Por princípio, poderia ser considerado um amigo nerd e insuportável, mas não é. É alguém que eu adoro visitar de vez em quando para ter daquelas conversas, sempre regadas com algum uísque, que se estendem pela noite dentro. Também gosto de o receber, e se me conseguir esquecer que ele sabe exactamente quantos degraus precisa de subir para chegar a minha casa, conseguimos ter conversas normais.
Noutro dia fui eu visitá-lo, e depois dele me dizer quantas vezes em média eu limpo os sapatos no tapete da entrada, sentámo-nos e ele serviu-me o primeiro de seis copos de uísque Bushmills (segundo ele, é essa a média de uísques que bebemos por cada noite destas). A partir daí, ficámos na conversa até às cinco da manhã e, suponho eu, ultrapassámos em muito a média do álcool ingerido. Todas as nossas conversas são, pelo menos a meu ver, interessantes precisamente por isso. Eu falo das coisas numa perspectiva sempre mais solta, ele sempre preso à sua lógica sequencial ou estatística.
A ele, durante estes mais de dez anos em que nos tornámos amigos, só lhe conheci uma namorada. Ele gostava tanto dela que passou a comprar cadernos de capa dura para registar tudo o que considerava importante, penso eu que para que esses registos durassem mais. Um dia a namorada nunca mais apareceu e ele nunca me explicou porquê. Abanava os ombros cada vez que eu lhe perguntava e rapidamente mudava de assunto.
Dei o primeiro gole e ele perguntou-me porque é que eu estava triste. Abanei os ombros e disse-lhe que a minha namorada me tinha dito que precisava de algum tempo para pensar na nossa relação e que, acabada de chegar de férias, nem sequer ainda me tinha vindo ver. Disse-lhe que o mais horrível de tudo era esta urgência que eu tinha de estar com ela e que ela, nitidamente, não tinha de estar comigo. Olhei-o de frente e ele sorriu, como se me percebesse e finalmente, com esse olhar, me estivesse a explicar o que lhe tinha acontecido a ele.
Vi-o levantar-se e voltar com um desse caderninhos de capa dura dos tempos em que tinha namorada. Na capa, com uma esferográfica azul, tinha escrito "...da deterioração do Amor". Abriu-o com muita calma e explicou-me que entre o princípio e o fim da sua relação, o número de beijos que a namorada lhe dava por sua iniciativa desceu de vinte e dois por dia para apenas três, o número de vezes que ela lhe dava a mão na rua desceu de cem por cento para apenas dois por cento. Olhou-me nos olhos para tentar perceber a minha reacção, mas eu ouvia-o impávido e sereno, sem esboçar fosse o que fosse. Por fim, disse ele, o número de vezes que tinham sexo desceu de seis vezes por semana para uma vez de duas em duas semanas.

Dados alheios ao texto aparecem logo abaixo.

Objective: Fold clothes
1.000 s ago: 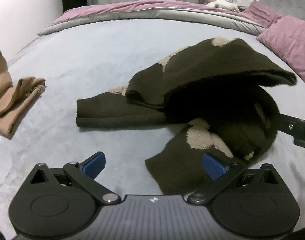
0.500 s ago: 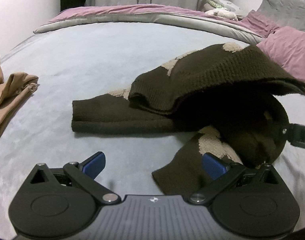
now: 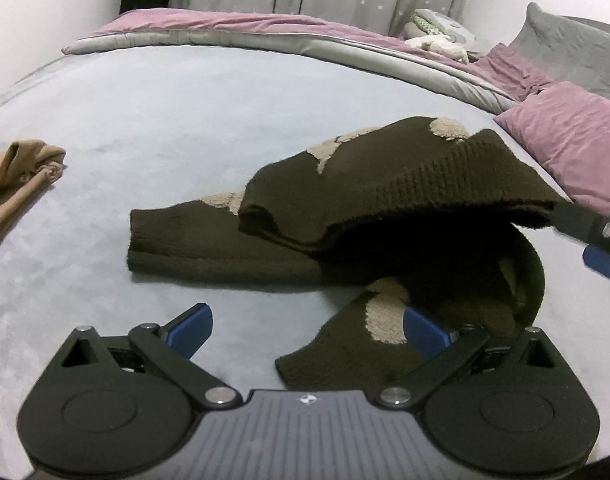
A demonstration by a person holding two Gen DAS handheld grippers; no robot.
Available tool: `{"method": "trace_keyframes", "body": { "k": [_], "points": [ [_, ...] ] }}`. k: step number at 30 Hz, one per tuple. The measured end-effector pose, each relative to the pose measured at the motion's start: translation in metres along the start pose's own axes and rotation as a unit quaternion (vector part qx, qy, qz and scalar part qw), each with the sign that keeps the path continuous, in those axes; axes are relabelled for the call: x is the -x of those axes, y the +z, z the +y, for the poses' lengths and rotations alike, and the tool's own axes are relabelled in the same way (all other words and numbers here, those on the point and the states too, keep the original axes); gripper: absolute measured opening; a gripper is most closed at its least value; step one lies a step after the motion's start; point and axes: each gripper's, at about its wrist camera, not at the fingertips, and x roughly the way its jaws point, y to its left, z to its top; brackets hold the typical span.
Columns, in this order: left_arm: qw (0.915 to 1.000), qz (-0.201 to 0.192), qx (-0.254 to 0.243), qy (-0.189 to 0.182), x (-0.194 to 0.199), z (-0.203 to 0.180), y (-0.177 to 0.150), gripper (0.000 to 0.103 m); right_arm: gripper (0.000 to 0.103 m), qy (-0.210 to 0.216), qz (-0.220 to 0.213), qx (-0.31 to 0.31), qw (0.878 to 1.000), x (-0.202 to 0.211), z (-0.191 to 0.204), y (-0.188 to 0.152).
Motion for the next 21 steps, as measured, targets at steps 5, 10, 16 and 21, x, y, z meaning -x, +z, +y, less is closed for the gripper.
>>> {"method": "trace_keyframes", "body": {
  "k": [5, 10, 16, 21],
  "points": [
    [1.0000, -0.006, -0.002, -0.007, 0.001, 0.001, -0.002, 0.099, 0.100, 0.015, -0.029, -0.041, 0.999, 0.007, -0.013, 0.009],
    [0.9998, -0.009, -0.009, -0.015, 0.001, -0.001, -0.003, 0.093, 0.092, 0.044, -0.029, -0.120, 0.991, 0.000, -0.039, 0.015],
    [0.9994, -0.019, -0.020, -0.021, 0.000, -0.006, -0.005, 0.088, 0.066, 0.089, -0.013, -0.192, 0.977, -0.017, -0.062, 0.011],
    [0.9989, -0.026, -0.030, -0.025, -0.002, -0.009, -0.007, 0.085, 0.018, 0.120, -0.009, -0.232, 0.965, -0.026, -0.072, 0.001]
  ]
}}
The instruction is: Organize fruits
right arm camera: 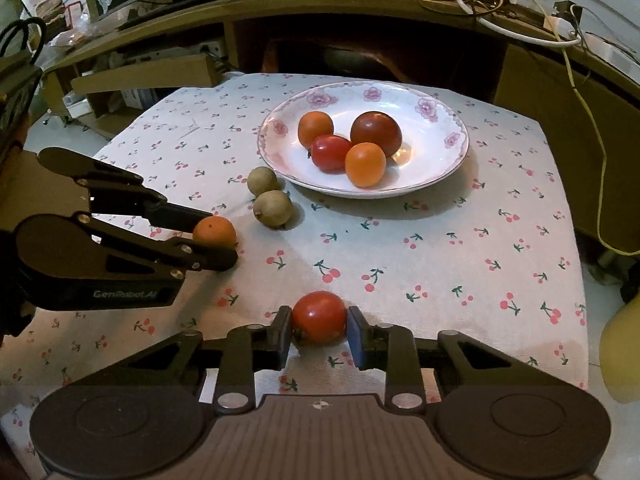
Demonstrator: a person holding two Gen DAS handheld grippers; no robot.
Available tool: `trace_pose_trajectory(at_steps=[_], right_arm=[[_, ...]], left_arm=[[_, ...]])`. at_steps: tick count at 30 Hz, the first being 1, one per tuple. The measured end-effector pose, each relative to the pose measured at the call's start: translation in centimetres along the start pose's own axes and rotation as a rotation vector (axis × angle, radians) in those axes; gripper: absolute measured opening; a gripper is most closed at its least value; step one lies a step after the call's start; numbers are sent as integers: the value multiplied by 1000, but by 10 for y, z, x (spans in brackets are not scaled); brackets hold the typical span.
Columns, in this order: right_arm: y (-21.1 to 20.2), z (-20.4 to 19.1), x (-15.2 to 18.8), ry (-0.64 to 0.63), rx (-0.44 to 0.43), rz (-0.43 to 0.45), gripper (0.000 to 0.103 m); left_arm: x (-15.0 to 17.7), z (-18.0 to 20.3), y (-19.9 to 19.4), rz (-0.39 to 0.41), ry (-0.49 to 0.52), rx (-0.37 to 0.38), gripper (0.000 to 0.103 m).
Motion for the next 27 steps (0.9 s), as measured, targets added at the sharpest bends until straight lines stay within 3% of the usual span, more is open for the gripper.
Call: trace_pose_trajectory(at_steps=[16, 27], right_arm=[[-11, 4, -40, 49, 4, 108, 29], [4, 22, -62, 101, 47, 146, 29]], left_arm=[[-36, 1, -19, 102, -25, 1, 35], [-64, -9, 5, 116, -44, -53, 35]])
Point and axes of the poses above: each gripper's, at about its wrist camera, not at the fingertips, and y roughly the way its jaws point, z to its right, x to its underside, the point moved 2 cm from there along y, roughly the way its jaws point, and after that the axes turned 1 degree about x, right-handed, at the moved point
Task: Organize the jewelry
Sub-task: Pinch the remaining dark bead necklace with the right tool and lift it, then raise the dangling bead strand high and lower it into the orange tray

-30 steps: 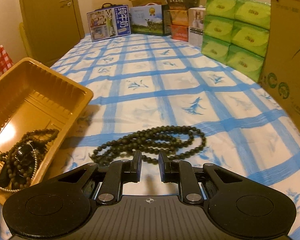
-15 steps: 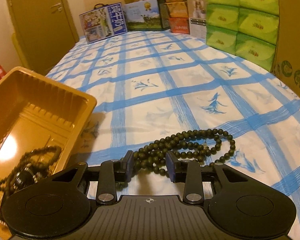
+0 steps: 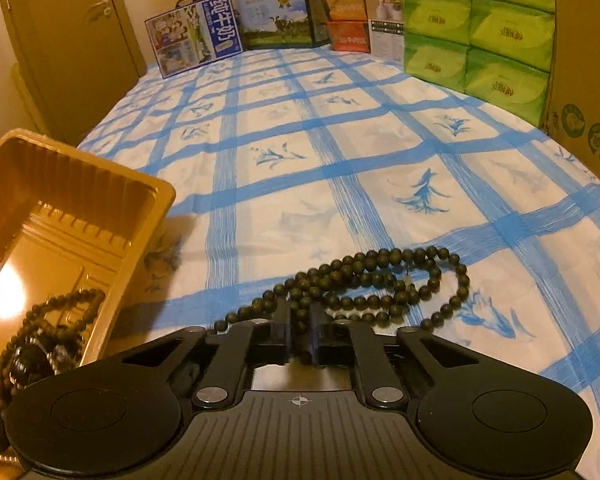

Bebi tudo o que restava no meu copo de uísque e eu próprio me servi de outro, sem o servir a ele porque ainda tinha o copo cheio. Perguntei-lhe se tinha sido ele a acabar com ele ou se tinha sido ela, só para ver se ele, finalmente, abria um pouco o véu que cobria o fim da sua relação. Abanou os ombros e respondeu-me que, desde então, abana os ombros cerca de três vezes por dia, ou seja, sempre que alguém lhe fala de Amor.
bagaço amarelo
Blog «Não compreendo as mulheres»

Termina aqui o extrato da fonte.